The answer, as science is increasingly finding, is genuinely complicated. More complicated than either the dairy industry’s promotional campaigns or the complete anti-dairy movement’s certainties would suggest.

Milk is one of nature’s most perfectly designed foods. The problem is that it was designed for a calf — growing at a rate no human ever needs to match, digestively equipped for a nutrient profile no adult human body was built to handle.

The Evolutionary Anomaly: Why Drinking Milk as an Adult Is Biologically Unusual

Lactase Non-Persistence: The Normal State of the Adult Human Body

To understand the milk question properly, you need to understand one biological fact that overturns the assumption most people carry into this conversation: the inability to digest milk as an adult is not a deficiency. It is the biological norm.

Every human infant is born with abundant lactase — the intestinal enzyme that cleaves lactose (milk sugar) into glucose and galactose, which can then be absorbed. This is essential for surviving on breast milk. But in the overwhelming majority of humans — as in all other mammals — lactase production declines after weaning, typically between the ages of two and five years. By adulthood, the gene responsible for lactase production is essentially switched off. This is called lactase non-persistence (LNP), and the Oxford journal Evolution, Medicine, and Public Health has explicitly noted that clinicians should stop using terms like ‘lactase deficiency’ to describe this state — because it implies pathology where none exists. LNP is the biological default for adult humans.

As much as 75 percent of the world’s adult population is lactase non-persistent — meaning the majority of humanity cannot fully digest cow’s milk in adulthood. The distribution is not random. Populations whose ancestors herded dairy cattle — predominantly in Northern Europe and some African pastoral groups — evolved a genetic mutation called lactase persistence (LP) that keeps lactase production active throughout life. This mutation arose only in the last 10,000 years — yesterday, in evolutionary terms — and spread rapidly because in populations dependent on cattle, the ability to extract calories from fresh milk provided significant survival advantage.
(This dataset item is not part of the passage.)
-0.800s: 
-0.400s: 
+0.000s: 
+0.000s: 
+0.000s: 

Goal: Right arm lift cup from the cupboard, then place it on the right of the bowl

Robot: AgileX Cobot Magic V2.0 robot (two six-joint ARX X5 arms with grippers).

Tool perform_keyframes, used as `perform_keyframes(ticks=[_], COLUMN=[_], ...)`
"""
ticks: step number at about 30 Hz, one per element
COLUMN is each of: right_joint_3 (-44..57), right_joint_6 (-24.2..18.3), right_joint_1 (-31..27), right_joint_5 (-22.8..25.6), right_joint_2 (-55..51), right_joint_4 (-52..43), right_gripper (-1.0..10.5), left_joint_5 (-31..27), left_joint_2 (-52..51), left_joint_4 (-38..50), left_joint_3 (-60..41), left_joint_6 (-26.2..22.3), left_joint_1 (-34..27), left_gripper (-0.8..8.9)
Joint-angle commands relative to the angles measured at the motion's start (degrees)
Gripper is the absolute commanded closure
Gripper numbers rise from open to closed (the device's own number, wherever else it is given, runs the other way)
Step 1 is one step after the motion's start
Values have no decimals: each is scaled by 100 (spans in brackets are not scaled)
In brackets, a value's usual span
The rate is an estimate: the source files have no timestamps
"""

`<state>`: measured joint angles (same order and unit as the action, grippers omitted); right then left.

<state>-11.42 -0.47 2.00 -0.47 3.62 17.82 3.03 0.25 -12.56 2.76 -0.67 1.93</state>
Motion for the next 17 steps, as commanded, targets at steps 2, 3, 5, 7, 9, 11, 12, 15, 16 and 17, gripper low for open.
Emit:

The Cornell University evolutionary biology research puts it directly: humans are the only mammals that drink milk as adults. People of European descent can do so because of a specific genetic mutation their ancestors acquired through thousands of years of dairy culture. Most of the rest of humanity — including the vast majority of people of Asian, African, and Indigenous descent — are simply expressing normal mammalian biology when they cannot digest milk without symptoms.

Global Lactose Intolerance Distribution
East Asia (China, Japan, Korea): 90–100% of adults lactase non-persistent
South Asia (India): 30–70% lactase non-persistent (significant regional variation)
Sub-Saharan Africa: 65–100% (varies by pastoral heritage)
Northern Europe: 5–15% lactase non-persistent — the evolutionary exception, not the rule
Global average: approximately 75% of the world’s adult population cannot fully digest lactose — meaning the global dietary recommendation to drink milk is, for most of humanity, biologically inappropriate.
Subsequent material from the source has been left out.